As I write this column, I am on the way to Milwaukee to cover the Republican National Convention. My plane is packed with GOP delegates from New Jersey and New York, journalists, and civilians who have love or business somewhere in the Midwest.
There’s a palpable sense of apprehension on board. It’s the day after former president Donald Trump was wounded in an assassination attempt in what can only be described as a spectacular failure of the multi-billion dollar national security apparatus. As passengers who boarded at Newark Liberty International, we’ve all just submitted to being poked and prodded by the TSA after taking our shoes and belts off in a kind of homage to a decades-old regime virtually unchanged since after 9/11.
Political violence is in our DNA and anyone who says otherwise hasn’t been paying attention.
Since the last in-person national Republican convention in 2016, there’s been a global mass death event, global mass protests after the police murder of George Floyd and a violent insurrection timed to happen as President Joe Biden’s 2020 electoral college win was to be certified.
On the plane, reporters and Republican activists feel each other out in their across-the-aisle introductions. "What outlet do you work for?" comes the inquiry, and then the cautious response.
Even in a wounded state, former President Trump struck a pugilistic profile mouthing what appeared to be the word “fight!” That footage of his blood streaming down his face from his ear is like a Rorschach video. For tens of millions of Americans he was a near martyr for others he’s a TV reality star.

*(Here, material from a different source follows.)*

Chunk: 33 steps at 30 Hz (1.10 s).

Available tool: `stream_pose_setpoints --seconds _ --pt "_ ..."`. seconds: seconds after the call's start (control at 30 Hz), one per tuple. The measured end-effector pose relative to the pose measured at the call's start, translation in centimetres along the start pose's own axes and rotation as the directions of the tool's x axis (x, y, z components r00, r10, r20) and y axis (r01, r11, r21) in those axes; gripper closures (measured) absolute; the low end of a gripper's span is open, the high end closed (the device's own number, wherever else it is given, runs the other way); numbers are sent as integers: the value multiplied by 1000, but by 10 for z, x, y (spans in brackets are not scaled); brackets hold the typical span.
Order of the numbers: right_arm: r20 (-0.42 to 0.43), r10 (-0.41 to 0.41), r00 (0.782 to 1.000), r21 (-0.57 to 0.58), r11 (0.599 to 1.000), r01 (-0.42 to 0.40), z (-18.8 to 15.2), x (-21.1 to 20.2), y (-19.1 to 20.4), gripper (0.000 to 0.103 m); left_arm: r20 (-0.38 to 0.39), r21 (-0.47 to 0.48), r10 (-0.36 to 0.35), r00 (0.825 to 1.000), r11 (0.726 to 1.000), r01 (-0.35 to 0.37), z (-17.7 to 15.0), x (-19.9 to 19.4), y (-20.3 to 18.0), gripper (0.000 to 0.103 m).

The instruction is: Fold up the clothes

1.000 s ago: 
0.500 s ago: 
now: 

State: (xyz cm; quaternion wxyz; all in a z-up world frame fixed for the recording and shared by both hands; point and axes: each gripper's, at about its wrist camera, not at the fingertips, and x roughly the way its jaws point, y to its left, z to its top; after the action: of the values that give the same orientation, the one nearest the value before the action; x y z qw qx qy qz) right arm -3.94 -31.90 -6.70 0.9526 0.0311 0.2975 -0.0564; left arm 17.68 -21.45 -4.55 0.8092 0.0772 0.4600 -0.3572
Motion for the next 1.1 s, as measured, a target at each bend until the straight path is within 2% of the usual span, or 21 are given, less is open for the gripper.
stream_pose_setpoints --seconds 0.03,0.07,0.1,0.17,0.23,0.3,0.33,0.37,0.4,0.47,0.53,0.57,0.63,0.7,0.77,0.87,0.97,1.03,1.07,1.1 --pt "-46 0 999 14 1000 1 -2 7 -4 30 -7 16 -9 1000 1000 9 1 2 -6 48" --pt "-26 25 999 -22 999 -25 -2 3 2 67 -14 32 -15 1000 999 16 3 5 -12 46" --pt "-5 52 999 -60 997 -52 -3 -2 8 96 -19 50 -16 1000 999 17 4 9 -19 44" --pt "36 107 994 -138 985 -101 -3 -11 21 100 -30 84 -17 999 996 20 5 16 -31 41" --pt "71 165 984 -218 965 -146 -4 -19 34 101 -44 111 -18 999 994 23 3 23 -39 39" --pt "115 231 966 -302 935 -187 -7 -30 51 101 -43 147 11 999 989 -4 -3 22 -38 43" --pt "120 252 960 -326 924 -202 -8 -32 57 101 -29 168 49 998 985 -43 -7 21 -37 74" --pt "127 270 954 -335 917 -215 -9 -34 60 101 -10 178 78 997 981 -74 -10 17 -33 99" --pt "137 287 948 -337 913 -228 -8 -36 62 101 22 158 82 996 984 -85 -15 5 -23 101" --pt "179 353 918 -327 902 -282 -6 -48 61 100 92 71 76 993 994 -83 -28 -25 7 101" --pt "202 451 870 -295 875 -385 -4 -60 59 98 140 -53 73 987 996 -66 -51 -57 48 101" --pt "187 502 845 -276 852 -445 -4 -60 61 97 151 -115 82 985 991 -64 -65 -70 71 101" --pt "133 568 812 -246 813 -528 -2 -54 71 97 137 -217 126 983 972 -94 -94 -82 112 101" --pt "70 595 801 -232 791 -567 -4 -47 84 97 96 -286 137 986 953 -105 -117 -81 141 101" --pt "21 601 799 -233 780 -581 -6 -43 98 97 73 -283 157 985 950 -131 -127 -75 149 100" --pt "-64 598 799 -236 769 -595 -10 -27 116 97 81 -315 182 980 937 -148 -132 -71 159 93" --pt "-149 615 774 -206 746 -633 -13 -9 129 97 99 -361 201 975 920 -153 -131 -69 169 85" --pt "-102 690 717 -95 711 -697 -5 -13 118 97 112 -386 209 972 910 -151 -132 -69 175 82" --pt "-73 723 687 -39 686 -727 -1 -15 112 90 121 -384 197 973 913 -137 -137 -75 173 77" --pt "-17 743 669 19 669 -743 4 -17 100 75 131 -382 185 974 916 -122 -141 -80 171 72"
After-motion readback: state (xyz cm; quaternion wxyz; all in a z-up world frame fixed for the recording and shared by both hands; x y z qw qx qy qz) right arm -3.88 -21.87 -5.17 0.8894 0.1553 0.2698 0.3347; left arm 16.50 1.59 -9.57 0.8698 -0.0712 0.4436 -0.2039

The gunfire that exploded in Butler, Pennsylvania left dead the alleged gunman and an innocent bystander, Corey Comperatore, a former fire chief, who shielded his family from the incoming sniper fire from the shooter’s AR-15. Once again, a nation that spends close to a trillion dollars of borrowed money on weapons and security is made to seem vulnerable to the actions of a lone actor.
While media commentators assert the broad daylight high-profile shooting of a former President shocks the conscience, it’s just another day in a nation where the smell of gunpowder always hangs in the air. There’s a gun violence epidemic in America with the Brady Center estimating that on an average day 327 Americans are shot and 117 die from their wounds.
Political violence is in our DNA and anyone who says otherwise hasn’t been paying attention. As I was packing up my reference materials for the convention, I came across a letter I wrote in August of 1964 to Senator Clifford Case, who was the last New Jersey Republican to be elected to the U.S. Senate. I wrote to suggest that the FBI should be in charge of the investigation into Kennedy’s murder. In my third-grade voice, I expressed concern that the 1964 presidential campaign was well underway and there were still so many unanswered questions about the circumstances surrounding John Kennedy’s murder. I had been in charge of my younger brothers and sisters when my parents went to mass at St. Catherine’s in Glen Rock in the days after JFK was killed. I watched in real time horror on TV as Lee Harvey Oswald was shot in the gut during his transfer in Dallas. It was just a warmup for Malcolm X, MLK Jr., and RFK. It’s what we do.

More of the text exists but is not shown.